From top to bottom, return the listing exactly as it appears, omitting its images.

[Data extract — start]

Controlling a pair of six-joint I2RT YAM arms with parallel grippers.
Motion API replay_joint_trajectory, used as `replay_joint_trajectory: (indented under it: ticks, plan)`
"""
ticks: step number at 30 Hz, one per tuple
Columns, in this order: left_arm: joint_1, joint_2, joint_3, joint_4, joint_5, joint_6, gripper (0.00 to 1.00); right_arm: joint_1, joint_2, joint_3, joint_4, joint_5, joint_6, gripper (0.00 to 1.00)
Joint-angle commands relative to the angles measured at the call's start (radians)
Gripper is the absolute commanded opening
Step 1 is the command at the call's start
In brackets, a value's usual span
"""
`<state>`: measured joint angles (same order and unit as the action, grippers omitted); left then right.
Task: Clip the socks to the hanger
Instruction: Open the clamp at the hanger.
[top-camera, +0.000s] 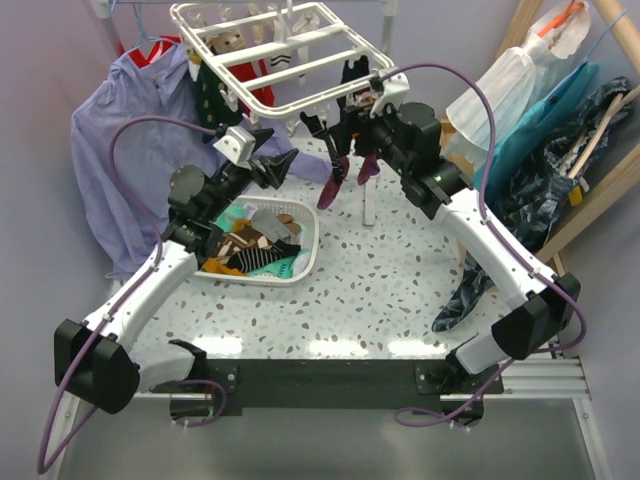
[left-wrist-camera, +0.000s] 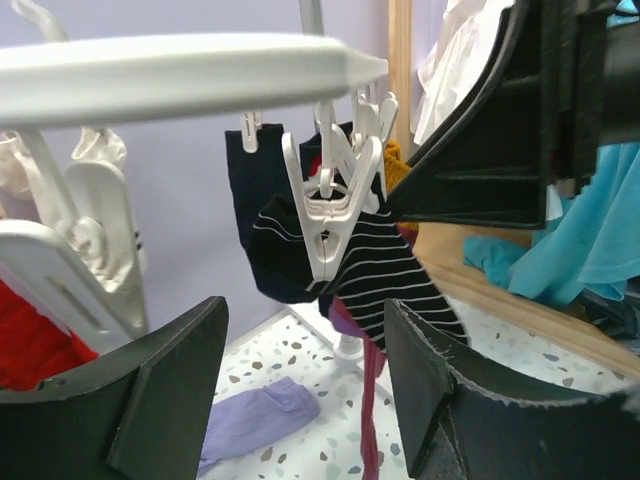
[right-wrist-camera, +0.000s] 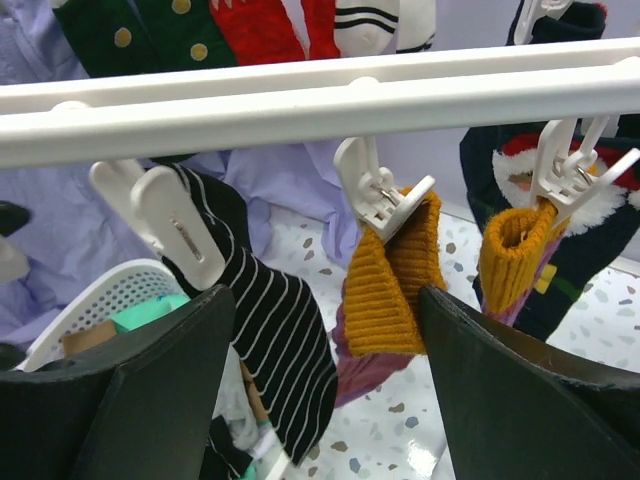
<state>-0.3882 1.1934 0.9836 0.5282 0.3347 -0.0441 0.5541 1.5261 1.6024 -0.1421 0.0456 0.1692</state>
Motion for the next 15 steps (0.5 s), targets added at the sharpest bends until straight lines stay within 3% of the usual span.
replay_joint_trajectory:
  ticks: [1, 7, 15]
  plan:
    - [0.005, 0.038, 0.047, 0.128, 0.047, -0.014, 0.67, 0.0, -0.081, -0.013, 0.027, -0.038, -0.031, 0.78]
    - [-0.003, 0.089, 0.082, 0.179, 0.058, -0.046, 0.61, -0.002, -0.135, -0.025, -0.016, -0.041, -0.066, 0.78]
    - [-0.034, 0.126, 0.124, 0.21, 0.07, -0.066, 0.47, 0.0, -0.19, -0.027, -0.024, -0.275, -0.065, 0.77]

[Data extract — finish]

## Result:
Controlling a pair of six-joint I2RT YAM arms with parallel grippers.
Motion API replay_joint_trajectory, used as `replay_joint_trajectory: (indented under it: ticks, plan)`
"""
ticks: step number at 30 Hz, one per tuple
Columns, in this order: left_arm: joint_1, joint_2, joint_3, joint_4, joint_5, joint_6, gripper (0.00 to 1.00); right_arm: joint_1, joint_2, joint_3, joint_4, joint_5, joint_6, gripper (0.00 to 1.00)
Joint-angle commands relative to the angles measured at the call's start (radians)
Gripper is the absolute commanded opening
Step 1 is the command at the call's start
In brackets, a value's usual span
"""
`<state>`: measured joint angles (same order and unit as the action, grippers omitted); left then right.
Task: Clip the socks to the hanger
Instruction: Open the clamp at the hanger.
[top-camera, +0.000s] 
[left-wrist-camera, +0.000s] 
[right-wrist-camera, +0.000s] 
<state>-0.3882 1.1934 0.9836 0.5282 0.3347 -0.0441 0.5541 1.5261 1.6024 -0.1421 0.0456 0.1692</state>
Motion for the next 15 steps (0.5 s), targets added at the sharpest bends until straight lines stay within 3% of the usual span.
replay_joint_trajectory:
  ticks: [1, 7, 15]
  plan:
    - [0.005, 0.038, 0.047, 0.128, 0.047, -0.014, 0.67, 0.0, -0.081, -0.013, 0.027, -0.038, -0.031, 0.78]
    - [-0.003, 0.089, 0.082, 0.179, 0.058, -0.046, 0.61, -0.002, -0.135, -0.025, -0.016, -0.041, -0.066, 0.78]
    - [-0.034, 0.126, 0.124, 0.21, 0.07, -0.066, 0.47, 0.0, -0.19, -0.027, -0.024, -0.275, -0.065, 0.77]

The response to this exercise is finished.